Dr. Seuss O’ The Week: Searching a suspicious suspect during a traffic stop, officers noted the man’s “right leg continued to shake uncontrollably.” Asked if he had anything on him, the man said, “I just have a little rock in my sock.” That would be cocaine rock, not rock rock.
Two high school girls taunted and threatened each other with texts, phone calls, and Facebook messages, as well as in face-to-face encounters. It was all over a boy, of course. One girl told school administrators she was willing to end the tiff as long as the other girl didn’t lay a hand on her. Since you’re reading this story here, as opposed to hearing about it from Oprah, it’s probably pretty clear that didn’t happen.
Items Stolen This Week: Five bikes, four GPS units, two iPods, and a laptop.
We wouldn’t recommend leaving your laptop in your car, but we would really advise against it if duct tape is the only thing keeping your window rolled up.
A DUI suspect performed poorly in a roadside sobriety test, getting stumped at V while reciting the alphabet. “Are you serious? You guys really want to take me to court, don’t you?” he asked officers. “I don’t have to drive. I can have my pastor pick me up.” Asked to complete the alphabet test, he said he was dyslexic and that it was proven.

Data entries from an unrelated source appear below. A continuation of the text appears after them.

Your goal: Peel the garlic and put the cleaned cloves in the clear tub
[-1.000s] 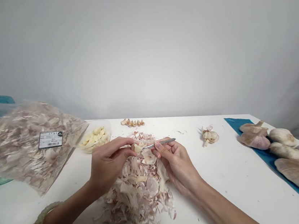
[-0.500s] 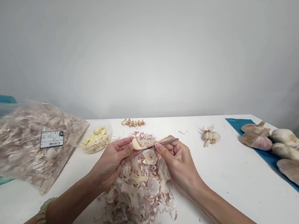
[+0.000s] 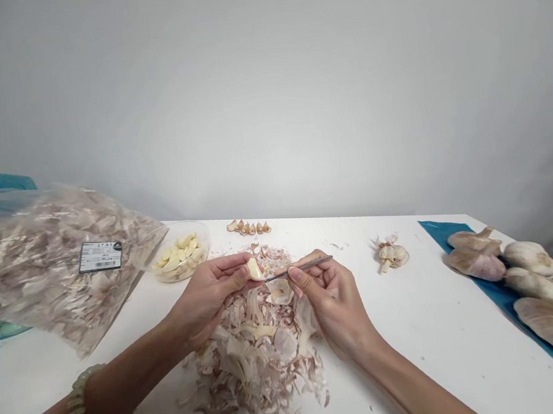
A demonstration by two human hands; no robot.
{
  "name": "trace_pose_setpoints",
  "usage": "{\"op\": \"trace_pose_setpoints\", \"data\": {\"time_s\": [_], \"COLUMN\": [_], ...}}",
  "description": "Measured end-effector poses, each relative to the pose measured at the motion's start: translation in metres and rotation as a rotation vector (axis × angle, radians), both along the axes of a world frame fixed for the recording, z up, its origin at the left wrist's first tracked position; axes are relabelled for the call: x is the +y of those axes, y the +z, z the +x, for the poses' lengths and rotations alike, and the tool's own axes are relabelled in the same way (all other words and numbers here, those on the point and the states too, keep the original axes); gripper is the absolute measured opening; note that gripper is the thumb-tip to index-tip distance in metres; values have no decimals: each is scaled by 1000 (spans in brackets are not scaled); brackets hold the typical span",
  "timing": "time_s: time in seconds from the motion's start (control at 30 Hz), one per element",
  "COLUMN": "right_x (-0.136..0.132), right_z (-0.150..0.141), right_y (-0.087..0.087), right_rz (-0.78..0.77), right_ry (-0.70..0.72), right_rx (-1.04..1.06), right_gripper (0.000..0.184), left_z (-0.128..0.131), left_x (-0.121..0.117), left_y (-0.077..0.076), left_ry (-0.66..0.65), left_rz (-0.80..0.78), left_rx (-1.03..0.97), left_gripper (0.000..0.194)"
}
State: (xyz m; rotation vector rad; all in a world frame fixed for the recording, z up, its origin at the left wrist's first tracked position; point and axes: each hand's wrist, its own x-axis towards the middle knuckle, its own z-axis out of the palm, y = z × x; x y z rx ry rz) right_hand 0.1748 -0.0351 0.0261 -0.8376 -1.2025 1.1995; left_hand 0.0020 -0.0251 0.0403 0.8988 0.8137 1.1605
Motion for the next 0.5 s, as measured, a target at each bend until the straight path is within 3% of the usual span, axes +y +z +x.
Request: {"op": "trace_pose_setpoints", "data": {"time_s": [0.33, 0.5], "right_x": [3, 6], "right_z": [5, 6], "right_y": [4, 6], "right_rz": [87, 28], "right_ry": [65, 13], "right_rx": [-57, -10], "right_gripper": [8, 12], "left_z": [-3, -6], "left_x": [4, 4], "left_y": [-4, 2], "left_ry": [-73, -157], "left_rz": [-51, 95], "left_rx": [48, 116], "left_gripper": [41, 46]}}
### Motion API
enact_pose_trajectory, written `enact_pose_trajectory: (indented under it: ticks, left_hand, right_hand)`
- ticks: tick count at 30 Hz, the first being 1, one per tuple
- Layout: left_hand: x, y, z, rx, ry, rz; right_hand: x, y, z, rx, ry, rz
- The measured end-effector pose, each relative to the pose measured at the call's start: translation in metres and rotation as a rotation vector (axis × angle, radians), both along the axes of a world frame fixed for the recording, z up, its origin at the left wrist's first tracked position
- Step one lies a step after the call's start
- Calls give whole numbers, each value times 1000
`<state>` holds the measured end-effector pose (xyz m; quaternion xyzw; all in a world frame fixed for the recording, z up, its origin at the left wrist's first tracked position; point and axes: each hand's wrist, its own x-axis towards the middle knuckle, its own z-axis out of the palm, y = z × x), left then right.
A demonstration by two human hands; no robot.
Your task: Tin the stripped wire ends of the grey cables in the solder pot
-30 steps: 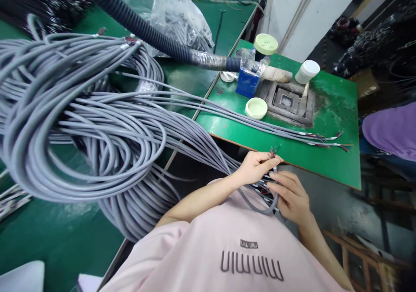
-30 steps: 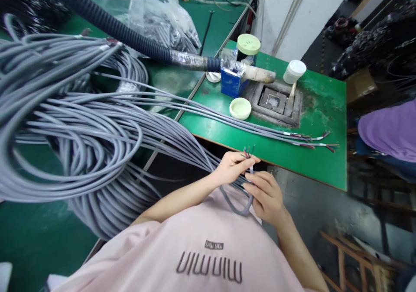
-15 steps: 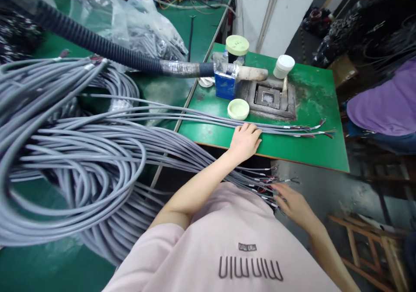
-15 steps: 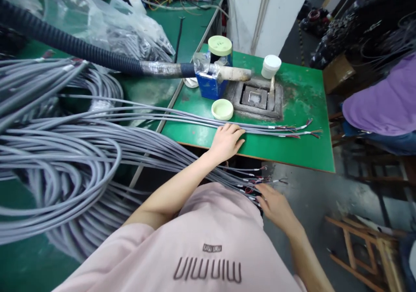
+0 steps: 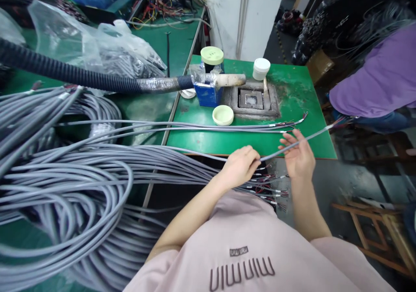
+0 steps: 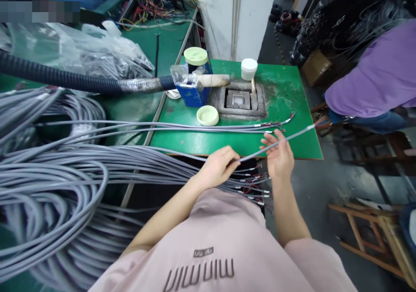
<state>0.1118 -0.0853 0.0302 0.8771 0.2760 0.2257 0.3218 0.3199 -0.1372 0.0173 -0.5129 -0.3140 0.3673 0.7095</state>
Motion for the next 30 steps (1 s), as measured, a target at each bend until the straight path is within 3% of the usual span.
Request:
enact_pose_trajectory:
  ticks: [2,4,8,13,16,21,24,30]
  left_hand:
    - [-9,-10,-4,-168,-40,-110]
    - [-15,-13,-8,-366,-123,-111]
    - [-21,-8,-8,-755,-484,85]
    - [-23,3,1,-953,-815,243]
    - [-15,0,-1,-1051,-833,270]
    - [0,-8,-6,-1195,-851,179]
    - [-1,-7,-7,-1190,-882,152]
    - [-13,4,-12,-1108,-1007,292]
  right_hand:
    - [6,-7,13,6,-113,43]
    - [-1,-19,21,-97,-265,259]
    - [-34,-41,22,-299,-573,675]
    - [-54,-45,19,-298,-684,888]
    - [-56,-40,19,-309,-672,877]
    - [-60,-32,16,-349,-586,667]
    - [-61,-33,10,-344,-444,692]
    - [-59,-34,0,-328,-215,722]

Two women accused of stealing eight hairpieces from a beauty supply shop allegedly held a baby up in front of the security cameras to avoid being seen.
On patrol, an officer stopped to question a suspect about a beer bottle wrapped in a brown paper bag that was clearly visible on the car beside him. The man allegedly laughed and bent down to pick up a second bottle sitting on the ground. “That isn’t mine, but this one is.”
The Blotter is taken from City of Charleston police department reports. We’ve added a cartoon and a little commentary. We’ve added a little humor, too. No one has been found guilty. This is not a court of law.